Real quick, what is a minstrel show? The minstrel show, or minstrelsy, was an American form of entertainment developed in the 19th century. It was a form of entertainment that required payment to attend. Each show consisted of comic skits, variety acts, dancing, and music, performed by white people in make-up or blackface for the purpose of playing the role of black people.  Minstrel shows lampooned black people as dim-witted, lazy, buffoonish, superstitious, happy-go-lucky, and musical.

To say the least this is an unfavorable comparison for modern black actors, especially since the stereotype set down by the minstrel shows reached all the way into movies being made in the mid 1950’s. 

That comparison, of Jones’ performance to a minstrel show, actually is right where the double standard starts.  If you compare Patty Tolan to, say, almost every black, male side kick character ever made, starting from Chris Tucker, into Busta Rhymes from the “Shaft” film, to almost every character played by Kevin Hart and even Anthony Anderson’s character from “Transformers”, you see that she’s not that far from the standard.  You can go so far as to look at Tyler Perry’s Madea series and the assorted characters that litter the background.  The major difference is that she’s female.

It’s highly likely that if the character had been played by a male actor, it would have slipped under the radar of scrutiny, but that is the double standard we have for women and Leslie Jones caught the brunt of it.

Leslie Jones is an attractive woman, but she’s not “conventionally attractive” so she can’t get away with portraying what some see as a stereotype.  Even if she was “conventionally attractive” they would have given her scrutiny because society will want her to be a “role model for young black girls.”  If every actor I just listed doesn’t have to be a role model to young black boys, why does she have to be one?

Leslie Jones famously shot back on Twitter by stating "Why can't a regular person be a ghostbuster?", and I pointed out in a previous blog that a regular person WAS a ghostbuster in the form of Ernie Hudson’s Winston Zeddemore, but that he could be a regular person without falling into the stereotypes set down for black sidekicks of the 1980’s.  But what is “a regular person”?

I won’t speculate as to what Leslie Jones’ social or familial background is, but it’s reasonable to assume she knows at least one person with traits similar to Patty Tolan.  I don’t say that to pigeon hole her into a particular demographic, the fact is that everyone who’s ever stepped out their front door and worked in the work force knows someone with similar traits.  I do, and she’s a mover and shaker at a sheriff’s department so if you tell me that a person like Patty Tolan couldn’t get anywhere in the world, I’d have to call you out on some serious narrow mindedness.

The point is that, to an extent, Patty Tolan is a regular person who has a lot of potential as a character and its 1) unfair of anyone to base judgement on a total of 1 minute of screen time stretched across two trailers and 2) unfair to hold any one to a standard that we don’t set for everyone across the board.

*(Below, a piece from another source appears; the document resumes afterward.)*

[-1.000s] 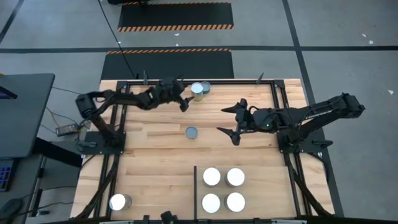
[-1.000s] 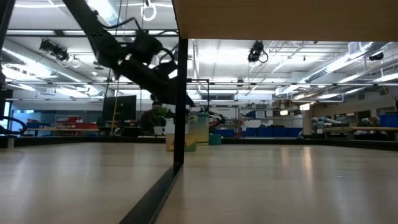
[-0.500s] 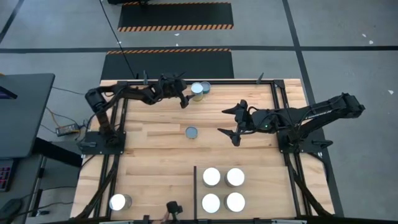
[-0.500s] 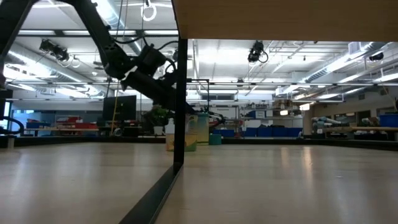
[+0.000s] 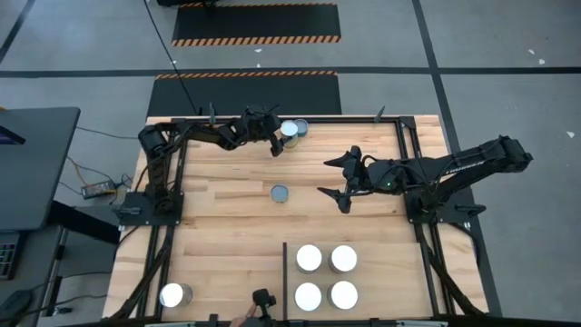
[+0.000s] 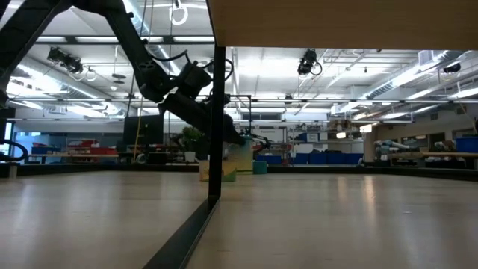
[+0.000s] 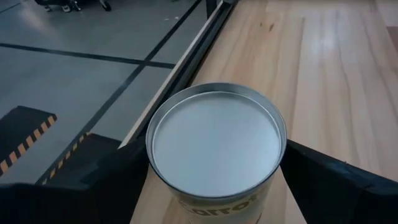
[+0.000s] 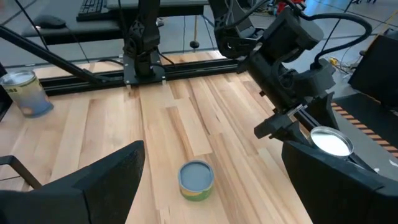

Going back I found the character annoying because that kind of person annoys me.  I don’t like yelling.

Tuesday, July 5, 2016

Ghostbusters 2016 Breakdown


The 1980’s gave us lots of things to be nostalgic about, but one of the crowning achievements of that era was the original “Ghostbusters” film.  It stands out as a “must see” on almost every film fan’s list.  That alone is enough to label any attempt at a reboot of the franchise as a horrifying cash grab.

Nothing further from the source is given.